Household spending continued to rise in February 2022

Media Release
Released
19/04/2022

Household spending increased by 7.7 per cent in February 2022, compared with February 2021, according to figures released today by the Australian Bureau of Statistics (ABS).

Jacqui Vitas, head of Macroeconomic statistics at the ABS, said the largest rises in household spending were for clothing and footwear (20.2 per cent), recreation and culture (17.8 per cent), and hotels, cafes and restaurants (15.6 per cent).

“Household spending increased in seven of the nine spending categories in February 2022, compared to February 2021.  The only categories with decreased spending over the same period were on alcoholic beverages and tobacco (-10.3 per cent) and miscellaneous goods and services (-0.8 per cent).

“Fewer COVID-19 cases in February, alongside the further easing of restrictions over the month saw increased spending in recreation, hospitality and retail venues,” Ms Vitas said.

All states and territories recorded increases in household spending in February 2022, compared with February 2021.  Victoria (13.9 per cent) and Western Australia (12.1 percent) saw the strongest increases in spending through the year.  The Northern Territory recorded the weakest rise (0.6 per cent), as the territory recovered from spending falls caused by COVID-19 lockouts and mandates in January 2022.

When comparing February 2022 to pre-pandemic January 2020 estimates, total household spending increased 5.6 per cent in current price, calendar adjusted terms. Health (up 25.4 per cent), food (up 13.4 per cent) and furnishings and household equipment (up 12.2 per cent) showed the strongest rises when compared to pre-pandemic levels.

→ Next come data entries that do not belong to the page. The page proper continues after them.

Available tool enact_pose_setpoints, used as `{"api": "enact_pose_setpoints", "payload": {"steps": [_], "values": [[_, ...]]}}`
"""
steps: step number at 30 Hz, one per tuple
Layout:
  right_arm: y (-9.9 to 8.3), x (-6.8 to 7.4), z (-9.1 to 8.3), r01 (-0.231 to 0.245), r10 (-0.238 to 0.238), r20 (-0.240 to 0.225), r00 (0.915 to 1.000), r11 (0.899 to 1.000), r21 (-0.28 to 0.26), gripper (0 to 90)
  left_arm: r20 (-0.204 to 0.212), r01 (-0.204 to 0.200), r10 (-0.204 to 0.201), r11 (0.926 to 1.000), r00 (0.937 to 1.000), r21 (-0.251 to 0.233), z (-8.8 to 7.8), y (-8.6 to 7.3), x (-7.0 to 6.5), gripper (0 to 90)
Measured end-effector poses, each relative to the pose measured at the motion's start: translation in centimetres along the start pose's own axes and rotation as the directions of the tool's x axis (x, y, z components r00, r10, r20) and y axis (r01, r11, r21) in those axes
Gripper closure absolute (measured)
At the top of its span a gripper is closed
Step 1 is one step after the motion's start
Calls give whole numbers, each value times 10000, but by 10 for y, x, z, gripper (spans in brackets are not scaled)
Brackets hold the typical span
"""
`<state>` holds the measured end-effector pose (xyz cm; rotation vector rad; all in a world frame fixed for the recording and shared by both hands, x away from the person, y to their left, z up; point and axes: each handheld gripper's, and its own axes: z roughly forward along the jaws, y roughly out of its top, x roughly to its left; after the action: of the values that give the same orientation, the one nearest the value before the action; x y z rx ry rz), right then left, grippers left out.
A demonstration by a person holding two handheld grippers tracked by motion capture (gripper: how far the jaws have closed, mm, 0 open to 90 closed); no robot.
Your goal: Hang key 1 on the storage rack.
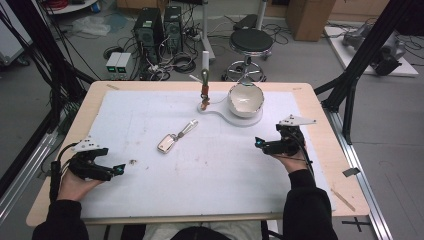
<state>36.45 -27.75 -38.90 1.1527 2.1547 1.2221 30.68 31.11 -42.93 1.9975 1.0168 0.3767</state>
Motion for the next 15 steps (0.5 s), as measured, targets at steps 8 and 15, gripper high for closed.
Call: {"api": "enact_pose_setpoints", "payload": {"steps": [8,15], "values": [[-22,-4,-5,-176,176,-56,9998,9998,63,5,-96,30,-31,9999,9999,-107,-1,0,0,21],[-34,-8,-9,-195,195,87,9998,9998,-5,5,-85,23,-24,10000,10000,-43,0,0,0,21]]}}
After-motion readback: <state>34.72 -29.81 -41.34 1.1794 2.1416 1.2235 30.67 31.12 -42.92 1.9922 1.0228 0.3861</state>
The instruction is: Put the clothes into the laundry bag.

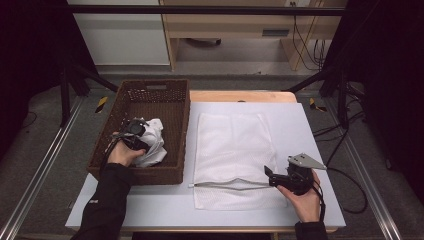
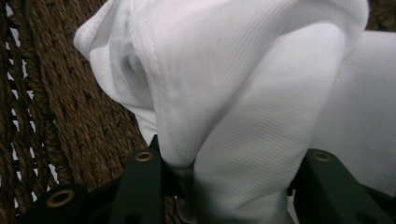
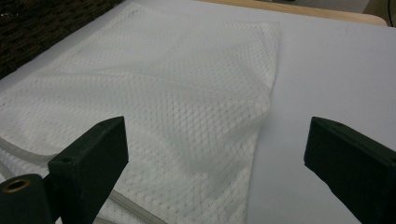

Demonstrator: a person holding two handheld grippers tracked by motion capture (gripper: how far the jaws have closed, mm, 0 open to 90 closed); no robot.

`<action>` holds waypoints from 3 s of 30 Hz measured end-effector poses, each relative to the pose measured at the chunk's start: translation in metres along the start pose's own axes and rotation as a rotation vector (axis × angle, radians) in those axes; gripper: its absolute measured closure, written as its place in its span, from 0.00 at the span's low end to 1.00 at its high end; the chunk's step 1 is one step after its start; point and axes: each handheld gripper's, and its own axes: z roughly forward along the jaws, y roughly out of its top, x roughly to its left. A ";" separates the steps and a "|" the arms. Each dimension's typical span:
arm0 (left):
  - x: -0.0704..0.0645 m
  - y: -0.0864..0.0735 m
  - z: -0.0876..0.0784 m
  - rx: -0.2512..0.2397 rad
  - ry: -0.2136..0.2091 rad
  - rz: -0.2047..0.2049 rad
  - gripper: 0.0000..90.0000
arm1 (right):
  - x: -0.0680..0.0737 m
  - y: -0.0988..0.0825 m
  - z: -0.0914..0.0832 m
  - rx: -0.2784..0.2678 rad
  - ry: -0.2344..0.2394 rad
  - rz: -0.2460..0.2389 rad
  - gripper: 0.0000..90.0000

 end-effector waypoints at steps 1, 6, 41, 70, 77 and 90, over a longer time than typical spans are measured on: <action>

The bar graph graph shows the through the year percentage changes for total household spending in current price and calendar adjusted terms. The line graph shows the index numbers for total household spending in current price and calendar adjusted terms and is indexed to January 2019. 

Media notes

  • The indicator is produced using aggregated and de-identified card and bank transactions from several banking and financial institutions.
  • The indicator includes 9 of the 13 key divisions classified according to the Classification of Individual Consumption by Purpose (COICOP).
  • The indicator is produced in current price original and current price calendar adjusted terms only.
  • Until the indicator is seasonally adjusted it is advised to focus on through the year (e.g. February 2022 compared to February 2021) comparisons. 
  • Care should be given when comparing Household Spending Indicator estimates with other ABS products.
  • When reporting ABS data you must attribute the Australian Bureau of Statistics (or the ABS) as the source.